[EXERCISE] Pull out every line below that holds the word "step".
- - -
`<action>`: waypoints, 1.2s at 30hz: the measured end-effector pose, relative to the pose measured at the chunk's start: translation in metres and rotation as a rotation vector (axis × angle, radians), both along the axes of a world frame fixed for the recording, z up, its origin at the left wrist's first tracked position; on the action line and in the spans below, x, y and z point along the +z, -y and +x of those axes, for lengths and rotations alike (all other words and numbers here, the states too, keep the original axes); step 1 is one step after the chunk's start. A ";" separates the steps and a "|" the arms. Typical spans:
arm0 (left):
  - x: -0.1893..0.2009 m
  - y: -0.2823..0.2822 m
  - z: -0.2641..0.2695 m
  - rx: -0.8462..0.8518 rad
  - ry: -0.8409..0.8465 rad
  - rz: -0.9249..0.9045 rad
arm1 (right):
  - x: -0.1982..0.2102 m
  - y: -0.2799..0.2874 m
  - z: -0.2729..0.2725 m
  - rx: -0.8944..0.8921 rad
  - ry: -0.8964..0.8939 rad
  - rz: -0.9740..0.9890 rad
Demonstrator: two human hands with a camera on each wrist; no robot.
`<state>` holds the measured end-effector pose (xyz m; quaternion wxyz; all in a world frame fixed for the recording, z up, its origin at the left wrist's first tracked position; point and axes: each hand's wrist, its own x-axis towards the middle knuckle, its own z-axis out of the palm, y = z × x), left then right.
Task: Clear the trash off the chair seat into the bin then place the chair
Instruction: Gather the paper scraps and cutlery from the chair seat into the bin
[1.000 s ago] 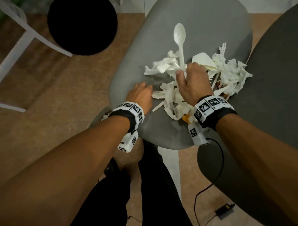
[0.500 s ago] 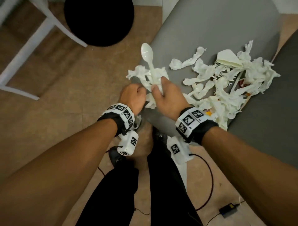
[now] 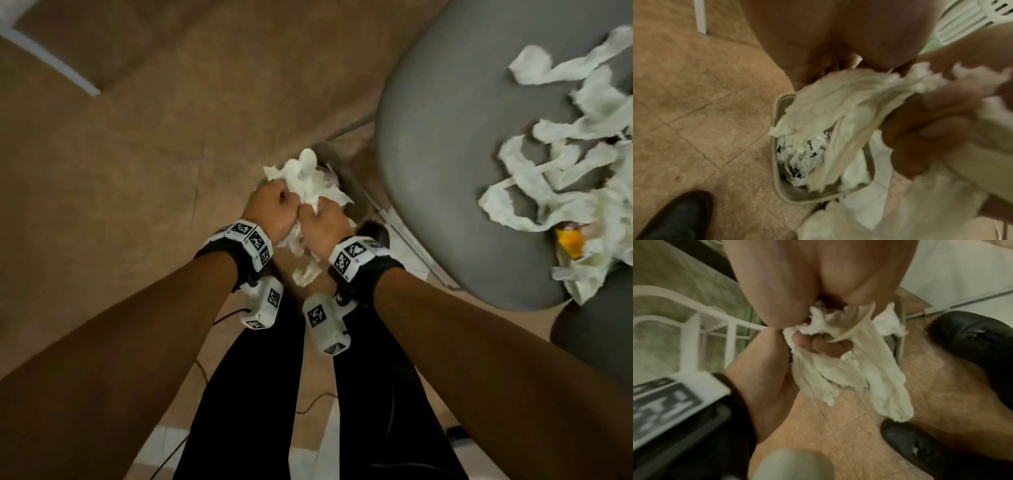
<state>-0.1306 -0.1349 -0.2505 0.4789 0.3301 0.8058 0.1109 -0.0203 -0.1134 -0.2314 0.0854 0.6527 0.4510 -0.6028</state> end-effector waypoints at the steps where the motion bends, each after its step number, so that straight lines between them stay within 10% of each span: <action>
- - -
[THE COMPLETED TASK]
`<action>`: waypoints, 1.2s at 30hz: the measured end-effector pose, relative to the pose measured at the chunk's start: translation in metres and rotation as a rotation vector (axis × angle, radians), both along the axes of a world frame fixed for the recording, z up, its origin at the left wrist's first tracked position; on the action line and in the spans below, x, y and z point along the +z, -y and +x of those axes, for lengths and rotations alike (all other words and numbers here, the states too, keep the original axes); step 1 is one step after the chunk's start. A ";" separates the steps and a "|" the arms. Typical spans:
<state>-0.1306 -0.1349 -0.2505 0.4789 0.3301 0.8058 0.1109 -0.0203 -0.1134 -0.2314 0.0854 0.6527 0.4510 -0.6028</state> end-effector waypoints at the steps where the motion bends, each after its step number, so that straight lines between them stay within 10% of each span: <action>

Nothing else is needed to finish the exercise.